[DATA Boundary: Start]
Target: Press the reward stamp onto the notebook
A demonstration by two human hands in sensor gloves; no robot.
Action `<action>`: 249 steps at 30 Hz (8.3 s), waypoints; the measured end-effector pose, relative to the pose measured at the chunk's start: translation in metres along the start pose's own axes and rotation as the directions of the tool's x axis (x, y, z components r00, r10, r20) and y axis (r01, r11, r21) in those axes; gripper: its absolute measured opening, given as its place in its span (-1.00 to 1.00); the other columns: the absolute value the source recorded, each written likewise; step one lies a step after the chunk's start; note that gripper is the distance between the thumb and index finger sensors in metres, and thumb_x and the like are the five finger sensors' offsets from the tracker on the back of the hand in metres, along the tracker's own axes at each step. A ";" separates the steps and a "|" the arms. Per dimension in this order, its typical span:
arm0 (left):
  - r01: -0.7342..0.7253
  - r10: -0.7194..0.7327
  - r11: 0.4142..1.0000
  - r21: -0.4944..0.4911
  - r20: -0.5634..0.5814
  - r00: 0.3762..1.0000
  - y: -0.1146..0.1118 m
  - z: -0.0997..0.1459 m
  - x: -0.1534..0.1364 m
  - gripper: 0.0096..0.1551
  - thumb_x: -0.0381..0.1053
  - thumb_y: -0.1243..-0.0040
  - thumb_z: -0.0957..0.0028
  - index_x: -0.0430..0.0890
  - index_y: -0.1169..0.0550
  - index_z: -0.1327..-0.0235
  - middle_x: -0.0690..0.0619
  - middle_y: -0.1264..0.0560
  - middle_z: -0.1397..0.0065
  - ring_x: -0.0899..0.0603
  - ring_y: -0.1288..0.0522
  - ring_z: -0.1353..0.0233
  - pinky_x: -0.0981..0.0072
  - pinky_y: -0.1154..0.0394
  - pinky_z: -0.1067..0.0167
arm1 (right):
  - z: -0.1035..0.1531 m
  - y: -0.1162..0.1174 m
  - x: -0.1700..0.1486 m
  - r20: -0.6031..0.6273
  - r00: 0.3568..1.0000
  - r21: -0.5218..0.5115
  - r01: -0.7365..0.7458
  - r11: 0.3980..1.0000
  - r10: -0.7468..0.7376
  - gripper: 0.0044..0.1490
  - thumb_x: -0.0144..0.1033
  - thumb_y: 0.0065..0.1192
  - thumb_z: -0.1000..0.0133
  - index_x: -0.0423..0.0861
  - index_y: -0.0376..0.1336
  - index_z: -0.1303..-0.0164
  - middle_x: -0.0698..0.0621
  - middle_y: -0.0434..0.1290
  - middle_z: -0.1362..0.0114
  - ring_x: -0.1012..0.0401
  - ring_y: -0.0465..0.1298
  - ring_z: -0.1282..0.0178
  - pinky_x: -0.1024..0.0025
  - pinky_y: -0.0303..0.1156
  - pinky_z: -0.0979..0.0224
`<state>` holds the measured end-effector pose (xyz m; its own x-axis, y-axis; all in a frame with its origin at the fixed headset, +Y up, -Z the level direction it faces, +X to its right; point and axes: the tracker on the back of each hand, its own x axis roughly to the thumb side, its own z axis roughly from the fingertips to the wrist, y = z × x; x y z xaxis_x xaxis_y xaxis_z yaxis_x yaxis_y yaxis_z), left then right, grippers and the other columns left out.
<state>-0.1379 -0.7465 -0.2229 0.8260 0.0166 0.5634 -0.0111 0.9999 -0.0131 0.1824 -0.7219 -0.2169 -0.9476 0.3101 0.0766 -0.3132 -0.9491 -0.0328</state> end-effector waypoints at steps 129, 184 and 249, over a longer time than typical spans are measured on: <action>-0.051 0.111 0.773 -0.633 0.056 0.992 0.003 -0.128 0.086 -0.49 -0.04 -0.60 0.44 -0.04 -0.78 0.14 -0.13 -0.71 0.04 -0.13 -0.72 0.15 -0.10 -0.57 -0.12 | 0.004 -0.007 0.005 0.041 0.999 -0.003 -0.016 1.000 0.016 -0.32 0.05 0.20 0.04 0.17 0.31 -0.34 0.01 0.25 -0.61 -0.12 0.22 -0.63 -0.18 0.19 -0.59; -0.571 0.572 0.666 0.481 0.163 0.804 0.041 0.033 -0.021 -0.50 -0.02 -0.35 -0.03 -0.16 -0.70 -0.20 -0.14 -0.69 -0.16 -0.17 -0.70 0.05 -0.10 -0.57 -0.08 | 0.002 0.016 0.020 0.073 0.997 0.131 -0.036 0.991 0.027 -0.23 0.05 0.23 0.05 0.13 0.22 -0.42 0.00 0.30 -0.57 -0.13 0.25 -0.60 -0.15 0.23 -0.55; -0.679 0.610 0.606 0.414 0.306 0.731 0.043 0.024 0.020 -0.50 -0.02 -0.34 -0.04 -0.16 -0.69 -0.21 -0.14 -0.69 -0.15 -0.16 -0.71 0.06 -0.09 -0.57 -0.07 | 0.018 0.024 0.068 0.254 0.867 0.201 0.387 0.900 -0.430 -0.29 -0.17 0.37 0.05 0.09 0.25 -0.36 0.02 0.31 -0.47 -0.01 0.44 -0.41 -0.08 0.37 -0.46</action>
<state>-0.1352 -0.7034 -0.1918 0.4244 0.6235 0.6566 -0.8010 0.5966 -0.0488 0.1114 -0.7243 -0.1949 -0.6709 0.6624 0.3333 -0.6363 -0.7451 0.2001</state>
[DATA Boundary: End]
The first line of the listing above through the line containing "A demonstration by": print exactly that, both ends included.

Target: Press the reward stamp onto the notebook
A demonstration by two human hands in sensor gloves; no robot.

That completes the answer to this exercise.